Data

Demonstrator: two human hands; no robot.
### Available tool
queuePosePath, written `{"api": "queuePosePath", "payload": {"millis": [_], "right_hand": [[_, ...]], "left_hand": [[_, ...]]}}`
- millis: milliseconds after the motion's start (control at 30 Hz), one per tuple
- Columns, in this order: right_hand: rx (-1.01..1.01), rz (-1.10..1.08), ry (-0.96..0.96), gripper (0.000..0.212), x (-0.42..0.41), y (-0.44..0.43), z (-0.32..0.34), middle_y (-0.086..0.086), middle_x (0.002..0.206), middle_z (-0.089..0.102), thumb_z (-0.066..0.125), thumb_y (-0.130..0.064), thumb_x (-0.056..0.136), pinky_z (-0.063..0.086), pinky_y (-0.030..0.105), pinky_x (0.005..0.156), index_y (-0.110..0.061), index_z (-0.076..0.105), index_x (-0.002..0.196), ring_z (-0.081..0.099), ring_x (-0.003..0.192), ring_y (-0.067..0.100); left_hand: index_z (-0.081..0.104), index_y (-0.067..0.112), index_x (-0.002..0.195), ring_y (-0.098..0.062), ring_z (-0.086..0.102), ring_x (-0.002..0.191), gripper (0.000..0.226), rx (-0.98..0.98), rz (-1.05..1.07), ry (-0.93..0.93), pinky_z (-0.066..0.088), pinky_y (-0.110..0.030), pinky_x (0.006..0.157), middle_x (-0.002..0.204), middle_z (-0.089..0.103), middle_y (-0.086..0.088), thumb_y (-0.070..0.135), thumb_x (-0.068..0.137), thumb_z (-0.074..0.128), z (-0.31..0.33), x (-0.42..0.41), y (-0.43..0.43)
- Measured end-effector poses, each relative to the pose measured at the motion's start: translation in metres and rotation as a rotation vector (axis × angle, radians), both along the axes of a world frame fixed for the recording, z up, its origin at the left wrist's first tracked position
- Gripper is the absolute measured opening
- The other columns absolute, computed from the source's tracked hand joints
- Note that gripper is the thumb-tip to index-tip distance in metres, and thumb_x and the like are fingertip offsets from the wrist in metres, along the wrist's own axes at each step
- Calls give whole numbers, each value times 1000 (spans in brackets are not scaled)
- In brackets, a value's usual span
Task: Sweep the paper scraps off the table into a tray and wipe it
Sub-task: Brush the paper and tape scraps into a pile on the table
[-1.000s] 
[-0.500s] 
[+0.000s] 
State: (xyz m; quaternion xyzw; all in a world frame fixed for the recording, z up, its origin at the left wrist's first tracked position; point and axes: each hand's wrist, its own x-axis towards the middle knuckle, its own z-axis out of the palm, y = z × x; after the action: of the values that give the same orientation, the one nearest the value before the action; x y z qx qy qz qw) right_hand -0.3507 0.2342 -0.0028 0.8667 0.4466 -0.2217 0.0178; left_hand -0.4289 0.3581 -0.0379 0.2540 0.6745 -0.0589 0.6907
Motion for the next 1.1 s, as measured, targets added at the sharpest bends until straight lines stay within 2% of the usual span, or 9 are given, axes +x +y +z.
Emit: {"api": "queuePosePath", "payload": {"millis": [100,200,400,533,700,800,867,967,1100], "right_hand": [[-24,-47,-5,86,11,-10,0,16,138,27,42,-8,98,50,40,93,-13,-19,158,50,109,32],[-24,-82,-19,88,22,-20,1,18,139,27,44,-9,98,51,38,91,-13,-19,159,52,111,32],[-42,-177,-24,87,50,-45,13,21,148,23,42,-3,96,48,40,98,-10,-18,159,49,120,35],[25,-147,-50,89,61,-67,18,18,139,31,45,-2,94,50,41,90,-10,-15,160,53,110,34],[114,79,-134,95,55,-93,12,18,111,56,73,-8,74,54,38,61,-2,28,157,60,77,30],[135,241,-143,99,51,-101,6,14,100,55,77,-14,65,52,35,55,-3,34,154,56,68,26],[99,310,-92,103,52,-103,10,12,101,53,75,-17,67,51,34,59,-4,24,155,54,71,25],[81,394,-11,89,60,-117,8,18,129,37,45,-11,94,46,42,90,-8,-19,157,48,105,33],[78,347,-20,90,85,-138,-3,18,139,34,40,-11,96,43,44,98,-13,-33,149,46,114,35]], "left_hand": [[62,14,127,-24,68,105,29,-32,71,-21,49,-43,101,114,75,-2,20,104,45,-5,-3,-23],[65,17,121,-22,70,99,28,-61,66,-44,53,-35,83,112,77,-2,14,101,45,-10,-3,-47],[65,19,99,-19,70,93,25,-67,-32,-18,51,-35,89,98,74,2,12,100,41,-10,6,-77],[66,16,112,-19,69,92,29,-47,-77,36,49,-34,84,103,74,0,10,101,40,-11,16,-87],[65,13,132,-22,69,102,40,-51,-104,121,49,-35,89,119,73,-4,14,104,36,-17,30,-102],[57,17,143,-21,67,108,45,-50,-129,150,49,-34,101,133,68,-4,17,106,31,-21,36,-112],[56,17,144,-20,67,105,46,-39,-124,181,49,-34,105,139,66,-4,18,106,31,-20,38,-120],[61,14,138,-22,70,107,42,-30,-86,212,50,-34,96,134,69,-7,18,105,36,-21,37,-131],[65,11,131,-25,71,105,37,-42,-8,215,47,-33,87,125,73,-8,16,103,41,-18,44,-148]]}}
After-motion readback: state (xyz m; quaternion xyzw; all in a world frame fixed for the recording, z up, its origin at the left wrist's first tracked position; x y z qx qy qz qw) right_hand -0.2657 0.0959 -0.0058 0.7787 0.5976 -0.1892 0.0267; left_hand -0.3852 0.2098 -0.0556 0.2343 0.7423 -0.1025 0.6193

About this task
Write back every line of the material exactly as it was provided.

Expected output
Demonstrator: two human hands; no robot.
### Available tool
queuePosePath, written `{"api": "queuePosePath", "payload": {"millis": [_], "right_hand": [[_, ...]], "left_hand": [[_, ...]]}}`
- millis: milliseconds after the motion's start (control at 30 Hz), one per tuple
- Columns, in this order: right_hand: rx (-1.01..1.01), rz (-1.10..1.08), ry (-0.96..0.96), gripper (0.000..0.212), x (-0.42..0.41), y (-0.44..0.43), z (-0.32..0.34), middle_y (-0.086..0.086), middle_x (0.002..0.206), middle_z (-0.089..0.102), thumb_z (-0.066..0.125), thumb_y (-0.130..0.064), thumb_x (-0.056..0.136), pinky_z (-0.063..0.086), pinky_y (-0.030..0.105), pinky_x (0.005..0.156), index_y (-0.110..0.061), index_z (-0.076..0.105), index_x (-0.002..0.196), ring_z (-0.081..0.099), ring_x (-0.003..0.192), ring_y (-0.067..0.100); left_hand: index_z (-0.081..0.104), index_y (-0.067..0.112), index_x (-0.002..0.195), ring_y (-0.098..0.062), ring_z (-0.086..0.102), ring_x (-0.002..0.191), gripper (0.000..0.226), rx (-0.98..0.98), rz (-1.05..1.07), ry (-0.93..0.93), pinky_z (-0.066..0.088), pinky_y (-0.110..0.030), pinky_x (0.006..0.157), middle_x (-0.002..0.204), middle_z (-0.089..0.103), middle_y (-0.086..0.088), thumb_y (-0.070..0.135), thumb_x (-0.068..0.137), thumb_z (-0.074..0.128), z (-0.31..0.33), x (-0.42..0.41), y (-0.43..0.43)
- Measured end-effector poses, each relative to the pose measured at the motion's start: translation in metres and rotation as a rotation vector (axis × angle, radians), both along the axes of a world frame fixed for the recording, z up, its origin at the left wrist's first tracked position
- Gripper is the absolute measured opening
- The other columns absolute, computed from the source's tracked hand joints
- Note that gripper is the thumb-tip to index-tip distance in metres, and thumb_x and the like are fingertip offsets from the wrist in metres, along the wrist's own axes at each step
- Calls give whole numbers, each value times 1000 (spans in brackets are not scaled)
- In brackets, a value's usual span
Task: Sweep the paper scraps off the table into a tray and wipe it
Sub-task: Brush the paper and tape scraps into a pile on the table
[-1.000s] 
[-0.500s] 
[+0.000s] 
State: (xyz m; quaternion xyzw; all in a world frame fixed for the recording, z up, its origin at the left wrist's first tracked position; point and axes: each hand's wrist, its own x-axis towards the middle knuckle, its own z-axis out of the palm, y = z × x; after the action: of the values that give the same orientation, the one nearest the value before the action; x y z qx qy qz qw) right_hand -0.3507 0.2342 -0.0028 0.8667 0.4466 -0.2217 0.0178; left_hand -0.4289 0.3581 -0.0379 0.2540 0.6745 -0.0589 0.6907
Motion for the next 1.1 s, as measured, targets added at the sharpest bends until straight lines stay within 2% of the usual span, or 9 are given, axes +x +y +z.
Emit: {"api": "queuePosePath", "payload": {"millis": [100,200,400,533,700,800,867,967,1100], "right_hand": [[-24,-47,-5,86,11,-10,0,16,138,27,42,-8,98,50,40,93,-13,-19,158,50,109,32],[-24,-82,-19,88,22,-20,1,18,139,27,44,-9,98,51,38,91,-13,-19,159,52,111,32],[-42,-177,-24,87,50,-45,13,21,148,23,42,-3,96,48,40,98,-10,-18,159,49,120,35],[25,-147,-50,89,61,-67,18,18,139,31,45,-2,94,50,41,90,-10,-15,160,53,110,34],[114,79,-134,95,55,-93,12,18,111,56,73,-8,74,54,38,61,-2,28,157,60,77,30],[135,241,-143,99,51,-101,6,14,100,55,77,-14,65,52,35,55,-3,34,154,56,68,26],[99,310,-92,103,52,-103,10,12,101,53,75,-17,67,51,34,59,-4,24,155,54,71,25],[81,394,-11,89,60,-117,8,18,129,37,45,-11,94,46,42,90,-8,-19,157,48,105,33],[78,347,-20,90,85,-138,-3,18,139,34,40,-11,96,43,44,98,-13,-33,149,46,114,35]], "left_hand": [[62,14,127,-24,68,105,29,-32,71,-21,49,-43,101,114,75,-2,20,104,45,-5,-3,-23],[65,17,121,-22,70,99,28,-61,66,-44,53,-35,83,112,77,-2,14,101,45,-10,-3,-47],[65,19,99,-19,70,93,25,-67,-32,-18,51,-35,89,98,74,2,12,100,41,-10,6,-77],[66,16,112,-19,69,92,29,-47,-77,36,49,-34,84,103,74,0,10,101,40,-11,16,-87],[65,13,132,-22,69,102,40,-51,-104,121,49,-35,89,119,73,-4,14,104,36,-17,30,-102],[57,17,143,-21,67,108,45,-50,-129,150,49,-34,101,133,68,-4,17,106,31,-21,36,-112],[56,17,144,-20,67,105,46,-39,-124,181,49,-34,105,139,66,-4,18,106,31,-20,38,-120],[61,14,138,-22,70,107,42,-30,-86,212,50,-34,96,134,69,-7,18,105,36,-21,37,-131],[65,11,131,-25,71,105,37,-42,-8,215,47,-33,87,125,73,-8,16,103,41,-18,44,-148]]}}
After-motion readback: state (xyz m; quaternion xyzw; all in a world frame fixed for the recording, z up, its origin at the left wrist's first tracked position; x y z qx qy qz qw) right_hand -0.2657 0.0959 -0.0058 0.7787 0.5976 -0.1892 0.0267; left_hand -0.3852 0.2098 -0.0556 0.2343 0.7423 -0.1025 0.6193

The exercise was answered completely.